Puys demanda à Pantagruel. Seroit ce poinct bien faict si ie mettoys dessoubs mon coissin quelques branches de Laurier ? Il n’est (respondit Pantagruel) ia besoing. C’est chose superstitieuse : & n’est que abus ce qu’en escript Serapion Ascalonites, Antiphon, Philochorus, Artemon, & Fulgentius Placiades. Autant vous en diroys ie de l’espaule guausche du Crocodile & du Chameleon, sauf l’honneur du vieulx Democrite. Autant de la pierre des Bactrians nommée Eumetrides. Autant de la corne de Hammon. Ainsi nomment les Æthiopiens vne pierre precieuse à couleur d’or & forme d’vne corne de belier, comme est la corne de Iuppiter Hammonien : affirmans autant estre vrays & infallibles les songes de ceulx qui la portent, que sont les oracles diuins. Par aduenture est ce que escripuent Homere & Virgile des deux portes de songe[8], es quelles vous estes recommendé. L’vne est de Iuoyre, par laquelle entrent les songes confus, fallaces, & incertains, comme à trauers l’iuoire, tant soit deliée que vouldrez, possible n’est rien veoir : sa densité & opacité empesche la penetration des espritz visifz & reception des especes visibles. L’aultre est de corne, par laquelle entrent les songes certains, vrays, & infallibles, comme à trauers la corne par sa resplendeur & diaphaneïté apparoissent toutes especes certainement & distinctement. Vous voulez inferer (dist frere Ian) que les songes des coquz cornuz, comme sera Panurge, Dieu aydant & la femme son tousiours vrays & infallibles.


  1. « Sur les Songes. »
  2. On retrouve la même définition à la fin du cinquiesme livre (t. III, p. 178) : « Ceste sphere intellectuale, de laquelle en tous lieux est le centre, & n’a en lieu aucun circonferance, que nous appelions dieu. » C’est peut-être de ce dernier endroit que Pascal a tiré jusqu’à la forme de cette fameuse pensée qui lui a fait tant d’honneur : « C’est une sphere infinie dont le centre est partout, la circonférence nulle part. » (Pensées, collection Lemerre, t. I, p. 26, et Notes, t. ii, p. 226-227.) Il y a un indice qui permet de croire qu’au moment où l’illustre philosophe recueillait les matériaux de l’ouvrage qu’il n’a pu faire, il venait de lire le cinquiesme livre. En effet, dans le titre du chapitre xxv (t. iii, p. 99), il est question de « l’Isle d’Odes, en laquelle les chemins cheminent. » et dans le recueil de Pascal on trouve cette pensée bizarre, étrangère a l’objet de ses études, et qui semble n’être que la transcription, sous une forme plus générale, du passage que nous venons de citer : « Les rivières sont des chemins qui marchent & qui portent où l’on veut aller. » (Pensées, collect. Lemerre, t. ii, p. 152)

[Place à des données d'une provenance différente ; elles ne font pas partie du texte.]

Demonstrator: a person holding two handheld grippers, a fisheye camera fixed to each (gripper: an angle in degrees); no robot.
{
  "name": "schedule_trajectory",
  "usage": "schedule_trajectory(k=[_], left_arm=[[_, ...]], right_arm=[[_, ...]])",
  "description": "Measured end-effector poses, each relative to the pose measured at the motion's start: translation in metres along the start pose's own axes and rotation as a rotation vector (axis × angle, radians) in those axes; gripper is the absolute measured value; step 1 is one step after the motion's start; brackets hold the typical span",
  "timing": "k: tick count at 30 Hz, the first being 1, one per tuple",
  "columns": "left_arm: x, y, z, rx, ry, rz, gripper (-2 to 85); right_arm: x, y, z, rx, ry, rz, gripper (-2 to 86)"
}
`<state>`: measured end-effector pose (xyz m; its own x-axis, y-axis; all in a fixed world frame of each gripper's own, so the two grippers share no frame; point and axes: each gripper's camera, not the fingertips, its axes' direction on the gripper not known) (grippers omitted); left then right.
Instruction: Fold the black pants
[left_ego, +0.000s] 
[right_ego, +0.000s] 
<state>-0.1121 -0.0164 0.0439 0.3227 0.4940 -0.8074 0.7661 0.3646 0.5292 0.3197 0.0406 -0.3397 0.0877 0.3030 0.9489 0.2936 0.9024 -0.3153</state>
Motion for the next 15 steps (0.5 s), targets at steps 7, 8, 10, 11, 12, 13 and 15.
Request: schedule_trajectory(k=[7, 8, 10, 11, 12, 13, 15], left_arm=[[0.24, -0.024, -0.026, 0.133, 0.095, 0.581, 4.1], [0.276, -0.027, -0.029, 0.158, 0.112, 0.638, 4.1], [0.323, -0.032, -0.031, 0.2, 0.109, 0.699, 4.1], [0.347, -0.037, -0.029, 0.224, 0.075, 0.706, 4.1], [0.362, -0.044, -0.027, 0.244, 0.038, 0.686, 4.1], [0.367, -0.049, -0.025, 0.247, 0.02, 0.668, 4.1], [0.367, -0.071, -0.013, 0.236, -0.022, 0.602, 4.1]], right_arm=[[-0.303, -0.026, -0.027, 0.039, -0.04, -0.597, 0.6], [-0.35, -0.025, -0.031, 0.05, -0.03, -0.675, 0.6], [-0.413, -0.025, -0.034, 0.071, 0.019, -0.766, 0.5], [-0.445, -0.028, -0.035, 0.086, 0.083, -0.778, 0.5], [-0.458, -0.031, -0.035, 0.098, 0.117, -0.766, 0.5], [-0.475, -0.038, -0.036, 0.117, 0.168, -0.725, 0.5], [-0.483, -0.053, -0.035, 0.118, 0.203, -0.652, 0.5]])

  3. Voyez Mercurius Trismegistus, Pimander, c. 2.
  4. Rabelais tire cela du traité de Plutarque : Pourquoi la Pythienne ne rendait plus d’oracles en vers (xxi) : Τὸ ὃναρ οὗ τὸ μαντεῖόν ὲστι τὸ ὲν Δελφοῖς οὔτε λέγει, οὔτε ϰρύπτει, ὰλλὰ σημαίνει. Ce texte n’est pas du reste le plus généralement suivi.
  5. Voyez Iliade, XIII, 20.
  6. …. Il ne m’en chault, couste & vaille.
    Encor ay-ie denier & maille
    Qu’oncques ne virent pere ne mere.

  7. Voyez Odyssée, XIX, 562, et Énéide, vi, 894.
  8. Voyez Odyssée, XIX, 562, et Énéide, vi, 894.